A complete configuration file for the snapshot parameter configuration could be
{
"micro_file_name": "full_order_model",
"snapshot_params": {
"read_data_names": {"strain": "vector"},
"write_data_names": {"stress": "vector", "stiffness": "vector"}
},
"snapshot_data": {
"macro_data": "strain",
"input_type": "interval",
"number_of_steps": 10,
"data": ["[start, end]", "[start, end]", "[start, end]", "[start, end]", "[start, end]", "[start, end]"],
}
}
where read
- and write_data_names
specific input and output parameters, respectively. The output parameters could indicate what data is written to the database. snapshot_data
gives specific information about the macro parameters. Here, whether the input is an interval or a list (input_type
) is determined. An interval also requires information about the number of steps (number_of_steps
). During snapshot computation, this is turned into a complete parameter set. The input parameters are written in data
. For an interval input, they specify start and end points for each dimension.
The configuration would be easily extendable to multiple input parameters by adding it to write_data_name
and adding another block to snapshot_data
. However, this would require some notion of how the parameters are related, e.g. each of one is used with every of the other or there is a one-to-one relation (each parameter 1 has a corresponding parameter 2 and the input is paired).
When the entire sequence of parameters is given as input, the configuration could have the following form:
{
"micro_file_name": "full_oder_model",
"snapshot_params": {
"read_data_names": {"strain": "vector"},
"write_data_names": {"stress": "vector", "stiffness": "vector"}
},
"snapshot_data": {
"macro_data": "strain",
"input_type": "list",
"data": ["[x1, x2, x3, x4, x5, x6]", "[y1, y2, y3, y4, y5, y6]"],
}
}
Alternatively, if parameters are stored in a separate file, the configuration could look like this:
{
"micro_file_name": "full_order_model",
"snapshot_params": {
"parameter_file_name": "parameters.file",
"read_data_names": {"strain": "vector"},
"write_data_names": {"stress": "vector", "stiffness": "vector"}
}
}
Good concepts, but feels a bit too tailored towards the materials usecase. Maybe sth programmable could be better for the time being, not to over-engineer too early. Programmable could here also mean to keep it in Python. Or to generate all strain samples in pre-processing and store those (already in hdf5?).
Maybe, I have overlooked this, but the rescaling is currently missing, meaning equation (16) in Fritzen et al. 2019.
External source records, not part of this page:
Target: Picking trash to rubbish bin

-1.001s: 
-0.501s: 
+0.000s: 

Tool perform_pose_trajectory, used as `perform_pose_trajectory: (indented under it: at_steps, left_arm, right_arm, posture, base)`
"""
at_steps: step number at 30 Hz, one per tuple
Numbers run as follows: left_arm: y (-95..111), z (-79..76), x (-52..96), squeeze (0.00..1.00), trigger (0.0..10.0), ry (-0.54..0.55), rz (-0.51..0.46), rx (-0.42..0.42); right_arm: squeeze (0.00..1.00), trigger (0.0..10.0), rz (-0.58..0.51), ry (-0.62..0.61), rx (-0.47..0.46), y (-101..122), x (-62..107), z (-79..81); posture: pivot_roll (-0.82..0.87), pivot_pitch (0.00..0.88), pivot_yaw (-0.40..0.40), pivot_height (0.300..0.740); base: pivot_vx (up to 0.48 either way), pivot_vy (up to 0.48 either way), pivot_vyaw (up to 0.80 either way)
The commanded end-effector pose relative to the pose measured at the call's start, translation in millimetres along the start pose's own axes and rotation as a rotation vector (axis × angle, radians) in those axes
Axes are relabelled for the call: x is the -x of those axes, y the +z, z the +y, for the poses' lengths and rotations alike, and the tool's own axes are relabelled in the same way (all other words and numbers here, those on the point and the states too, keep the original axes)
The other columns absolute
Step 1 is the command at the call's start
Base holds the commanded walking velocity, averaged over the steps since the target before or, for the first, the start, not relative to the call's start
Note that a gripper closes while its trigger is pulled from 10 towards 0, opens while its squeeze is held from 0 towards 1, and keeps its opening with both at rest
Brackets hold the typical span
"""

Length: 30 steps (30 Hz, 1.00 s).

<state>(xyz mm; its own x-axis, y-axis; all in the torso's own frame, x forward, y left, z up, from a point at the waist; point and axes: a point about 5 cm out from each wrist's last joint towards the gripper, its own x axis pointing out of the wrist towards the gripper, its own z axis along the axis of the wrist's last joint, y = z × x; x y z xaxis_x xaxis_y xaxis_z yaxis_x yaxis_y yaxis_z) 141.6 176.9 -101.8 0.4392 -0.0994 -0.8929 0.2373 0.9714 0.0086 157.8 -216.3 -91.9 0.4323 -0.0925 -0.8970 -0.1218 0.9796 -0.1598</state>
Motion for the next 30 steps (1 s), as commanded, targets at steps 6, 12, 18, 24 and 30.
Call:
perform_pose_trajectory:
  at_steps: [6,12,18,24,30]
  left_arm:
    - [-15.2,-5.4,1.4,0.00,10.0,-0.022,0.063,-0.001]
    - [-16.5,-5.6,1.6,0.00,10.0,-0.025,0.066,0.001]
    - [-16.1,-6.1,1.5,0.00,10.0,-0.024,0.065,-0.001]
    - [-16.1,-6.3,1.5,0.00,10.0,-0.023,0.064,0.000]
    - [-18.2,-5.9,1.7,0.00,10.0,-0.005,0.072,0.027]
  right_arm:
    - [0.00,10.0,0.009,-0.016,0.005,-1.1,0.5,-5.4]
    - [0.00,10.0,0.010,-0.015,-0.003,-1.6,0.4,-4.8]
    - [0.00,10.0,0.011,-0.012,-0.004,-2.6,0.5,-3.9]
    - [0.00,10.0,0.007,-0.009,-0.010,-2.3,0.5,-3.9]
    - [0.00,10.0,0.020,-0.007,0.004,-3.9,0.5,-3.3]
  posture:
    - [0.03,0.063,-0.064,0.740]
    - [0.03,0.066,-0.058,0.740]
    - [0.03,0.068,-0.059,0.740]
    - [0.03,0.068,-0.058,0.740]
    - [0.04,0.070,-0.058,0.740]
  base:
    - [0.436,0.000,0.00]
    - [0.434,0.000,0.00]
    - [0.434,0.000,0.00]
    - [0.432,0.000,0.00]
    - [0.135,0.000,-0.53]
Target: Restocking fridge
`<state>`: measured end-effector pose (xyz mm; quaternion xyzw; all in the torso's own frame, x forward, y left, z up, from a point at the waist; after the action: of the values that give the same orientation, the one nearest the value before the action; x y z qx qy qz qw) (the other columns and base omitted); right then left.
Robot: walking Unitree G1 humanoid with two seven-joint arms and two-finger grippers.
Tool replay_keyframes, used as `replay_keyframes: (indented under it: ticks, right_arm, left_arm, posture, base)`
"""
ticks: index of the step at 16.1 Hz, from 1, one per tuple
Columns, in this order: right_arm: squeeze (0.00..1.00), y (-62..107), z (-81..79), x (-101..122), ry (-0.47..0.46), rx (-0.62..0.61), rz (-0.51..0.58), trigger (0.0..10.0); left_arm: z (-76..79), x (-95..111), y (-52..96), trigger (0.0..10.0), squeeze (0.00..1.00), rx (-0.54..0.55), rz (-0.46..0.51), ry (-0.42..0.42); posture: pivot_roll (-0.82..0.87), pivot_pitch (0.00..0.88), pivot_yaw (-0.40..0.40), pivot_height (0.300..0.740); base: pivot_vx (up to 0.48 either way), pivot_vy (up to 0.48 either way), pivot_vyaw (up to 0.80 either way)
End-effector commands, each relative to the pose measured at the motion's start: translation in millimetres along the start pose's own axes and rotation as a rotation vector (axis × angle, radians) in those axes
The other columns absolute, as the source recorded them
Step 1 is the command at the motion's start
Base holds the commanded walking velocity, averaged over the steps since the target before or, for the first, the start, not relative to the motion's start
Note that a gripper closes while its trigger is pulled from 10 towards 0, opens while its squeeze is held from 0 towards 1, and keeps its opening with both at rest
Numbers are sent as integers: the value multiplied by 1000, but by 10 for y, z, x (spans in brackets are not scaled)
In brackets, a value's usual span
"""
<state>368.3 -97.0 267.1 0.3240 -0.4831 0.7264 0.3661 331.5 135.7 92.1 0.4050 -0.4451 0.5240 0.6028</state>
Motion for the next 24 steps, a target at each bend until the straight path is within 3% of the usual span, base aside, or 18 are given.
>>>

My understanding from an in-person discussion is that, for the moment, the JSON configuration file should only provide an hdf5-file name and location telling the snapshot tool where to read macro parameters from and where to write micro outputs. The dataset in the hdf5 file will be set up in preprocessing. Thus, for the moment, the configuration file for the snapshot computation would look as follows:
{
"micro_file_name": "full_order_model",
"snapshot_params": {
"parameter_file_name": "parameters.hdf5",
"read_data_names": {"macro_parameter1": "vector", "macro_parameter2": "scalar"},
"write_data_names": {"micro_parameter1": "vector"}
}
}
Providing information in read_data_names
and write_data_names
about what data to read and write from and to an hdf5-file is necessary.
Providing information in read_data_names and write_data_names about what data to read and write from and to an hdf5-file is necessary.
But these should already be covered through the "normal" configuration, right? I would not duplicate these as they would stay the same for most applications?
This issue is mainly to discuss how the configuration functionality to dictate solving a full-order model for snapshot creation would look like.